- **ASSIGNMENT**
Reproduce exactly the line that includes "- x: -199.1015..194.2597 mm" and all lines after it, ending with the last line of the data.
+ + + + + + +
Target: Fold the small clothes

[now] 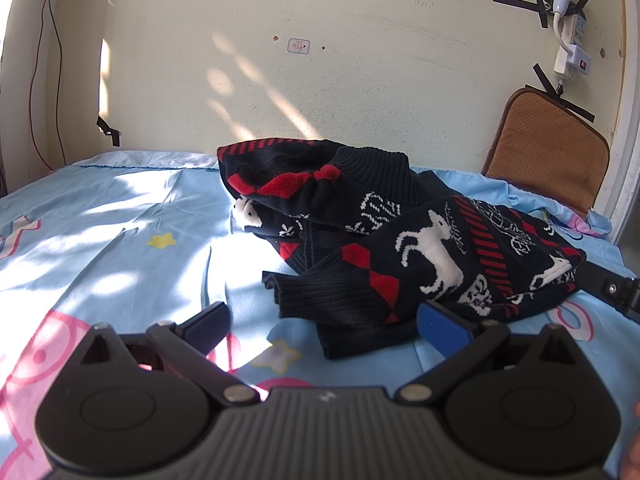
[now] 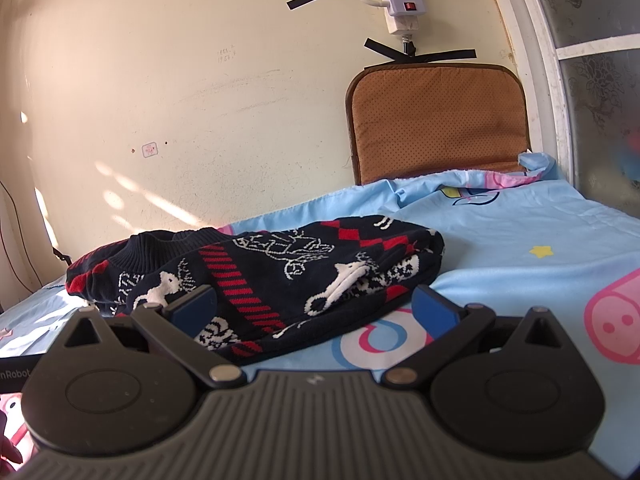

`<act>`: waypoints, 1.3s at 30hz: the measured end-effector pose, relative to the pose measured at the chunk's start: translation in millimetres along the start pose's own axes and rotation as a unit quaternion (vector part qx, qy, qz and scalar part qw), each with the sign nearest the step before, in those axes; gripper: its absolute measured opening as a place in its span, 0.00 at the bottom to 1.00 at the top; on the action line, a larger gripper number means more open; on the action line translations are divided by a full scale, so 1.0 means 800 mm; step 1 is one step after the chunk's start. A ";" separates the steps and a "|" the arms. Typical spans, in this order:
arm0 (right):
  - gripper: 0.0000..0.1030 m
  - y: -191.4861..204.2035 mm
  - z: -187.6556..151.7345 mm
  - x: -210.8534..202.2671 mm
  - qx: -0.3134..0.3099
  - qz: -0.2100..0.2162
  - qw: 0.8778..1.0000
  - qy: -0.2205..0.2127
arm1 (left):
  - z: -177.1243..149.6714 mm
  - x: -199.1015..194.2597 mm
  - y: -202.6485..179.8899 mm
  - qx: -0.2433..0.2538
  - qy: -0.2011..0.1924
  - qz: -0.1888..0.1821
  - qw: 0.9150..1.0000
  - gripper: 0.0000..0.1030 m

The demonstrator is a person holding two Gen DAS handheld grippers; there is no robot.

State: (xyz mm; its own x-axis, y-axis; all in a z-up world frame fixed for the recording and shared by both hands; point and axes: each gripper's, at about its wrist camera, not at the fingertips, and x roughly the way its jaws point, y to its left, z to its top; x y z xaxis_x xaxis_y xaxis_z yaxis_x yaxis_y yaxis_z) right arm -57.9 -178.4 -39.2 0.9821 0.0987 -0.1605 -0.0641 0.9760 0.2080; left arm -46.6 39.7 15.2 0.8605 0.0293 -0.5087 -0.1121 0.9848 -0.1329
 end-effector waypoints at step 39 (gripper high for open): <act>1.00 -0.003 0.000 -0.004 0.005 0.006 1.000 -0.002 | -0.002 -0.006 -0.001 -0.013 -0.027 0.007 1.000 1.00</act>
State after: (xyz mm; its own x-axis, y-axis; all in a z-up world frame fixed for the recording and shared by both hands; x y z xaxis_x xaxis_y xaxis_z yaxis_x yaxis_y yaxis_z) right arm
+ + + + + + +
- **FINISHED EXERCISE**
  - x: -199.1015..194.2597 mm
  - y: -202.6485..179.8899 mm
  - qx: -0.2433..0.2538
  - qy: -0.2011..0.1924
  - qz: -0.1888..0.1821
  - qw: 0.9150..1.0000
  - gripper: 0.0000..0.1030 m

The demonstrator is a person holding two Gen DAS handheld grippers; there is no robot.

State: (xyz mm; its own x-axis, y-axis; all in a z-up world frame fixed for the recording and shared by both hands; point and axes: each gripper's, at about its wrist camera, not at the fingertips, and x roughly the way its jaws point, y to its left, z to its top; x y z xaxis_x xaxis_y xaxis_z yaxis_x yaxis_y yaxis_z) right arm -57.9 -178.4 -39.2 0.9821 0.0987 -0.1605 -0.0641 0.9760 0.2080; left arm -46.6 39.7 15.2 0.8605 0.0293 -0.5087 -0.1121 0.9848 -0.1329
 end-effector waypoints at step 39 (gripper high for open): <act>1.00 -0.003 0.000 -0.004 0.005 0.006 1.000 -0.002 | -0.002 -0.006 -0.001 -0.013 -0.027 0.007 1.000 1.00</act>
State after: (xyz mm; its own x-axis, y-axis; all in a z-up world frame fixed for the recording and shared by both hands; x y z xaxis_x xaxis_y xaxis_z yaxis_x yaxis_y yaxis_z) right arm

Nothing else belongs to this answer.